____ DATA PROVIDED

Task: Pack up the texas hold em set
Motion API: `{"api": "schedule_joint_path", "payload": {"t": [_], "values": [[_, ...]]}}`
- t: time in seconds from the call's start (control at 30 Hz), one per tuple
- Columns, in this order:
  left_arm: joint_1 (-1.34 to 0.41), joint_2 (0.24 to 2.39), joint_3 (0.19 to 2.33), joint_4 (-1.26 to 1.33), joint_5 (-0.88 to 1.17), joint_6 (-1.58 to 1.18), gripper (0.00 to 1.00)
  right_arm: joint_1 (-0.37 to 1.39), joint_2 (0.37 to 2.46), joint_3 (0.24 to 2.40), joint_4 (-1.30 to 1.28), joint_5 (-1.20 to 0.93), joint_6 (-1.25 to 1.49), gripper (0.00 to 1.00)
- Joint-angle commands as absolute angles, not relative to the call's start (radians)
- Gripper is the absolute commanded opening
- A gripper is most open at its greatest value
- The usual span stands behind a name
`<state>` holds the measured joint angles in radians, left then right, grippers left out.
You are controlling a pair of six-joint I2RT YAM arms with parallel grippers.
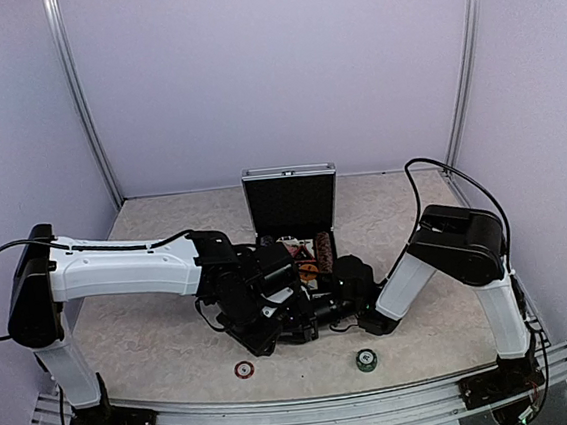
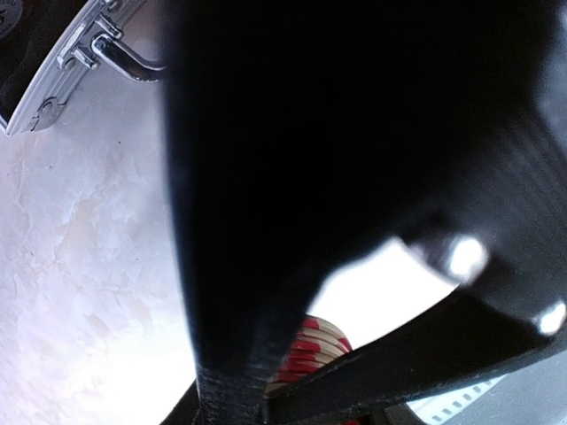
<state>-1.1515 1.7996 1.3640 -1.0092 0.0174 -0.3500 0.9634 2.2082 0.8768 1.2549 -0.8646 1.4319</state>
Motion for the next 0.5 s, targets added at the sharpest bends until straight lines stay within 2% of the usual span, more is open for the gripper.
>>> {"api": "schedule_joint_path", "payload": {"t": [0.0,0.1,0.47], "values": [[-1.160,1.787,1.355,-1.020,0.039,-0.319,0.03,0.957,2.189,0.869,1.277,-0.893,1.414,0.48],[-1.159,1.783,1.355,-1.020,0.041,-0.318,0.02,0.954,2.190,0.875,1.274,-0.909,1.408,0.53],[-1.166,1.780,1.342,-1.015,0.061,-0.313,0.00,0.935,2.239,0.836,1.456,-0.885,1.532,0.60]]}}
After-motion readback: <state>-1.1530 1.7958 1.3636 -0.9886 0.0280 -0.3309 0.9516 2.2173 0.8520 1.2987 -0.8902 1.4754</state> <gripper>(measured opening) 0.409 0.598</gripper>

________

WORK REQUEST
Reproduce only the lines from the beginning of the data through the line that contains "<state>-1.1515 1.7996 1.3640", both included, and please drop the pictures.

RESPONSE
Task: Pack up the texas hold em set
Motion API: `{"api": "schedule_joint_path", "payload": {"t": [_], "values": [[_, ...]]}}`
- t: time in seconds from the call's start (control at 30 Hz), one per tuple
- Columns, in this order:
  left_arm: joint_1 (-1.34 to 0.41), joint_2 (0.24 to 2.39), joint_3 (0.19 to 2.33), joint_4 (-1.26 to 1.33), joint_5 (-0.88 to 1.17), joint_6 (-1.58 to 1.18), gripper (0.00 to 1.00)
  right_arm: joint_1 (-0.37 to 1.39), joint_2 (0.37 to 2.46), joint_3 (0.24 to 2.40), joint_4 (-1.30 to 1.28), joint_5 (-1.20 to 0.93), joint_6 (-1.25 to 1.49), gripper (0.00 to 1.00)
- Joint-angle commands as absolute angles, not relative to the call's start (radians)
- Gripper is the absolute commanded opening
- A gripper is most open at its greatest value
- The usual span stands behind a name
`<state>` holds the measured joint angles in radians, left then right, grippers left out.
You are controlling a pair of six-joint I2RT YAM arms with parallel grippers.
<state>-1.1515 1.7996 1.3640 -1.0092 0.0174 -0.3500 0.9634 2.2082 0.8768 1.2549 -0.8646 1.4319</state>

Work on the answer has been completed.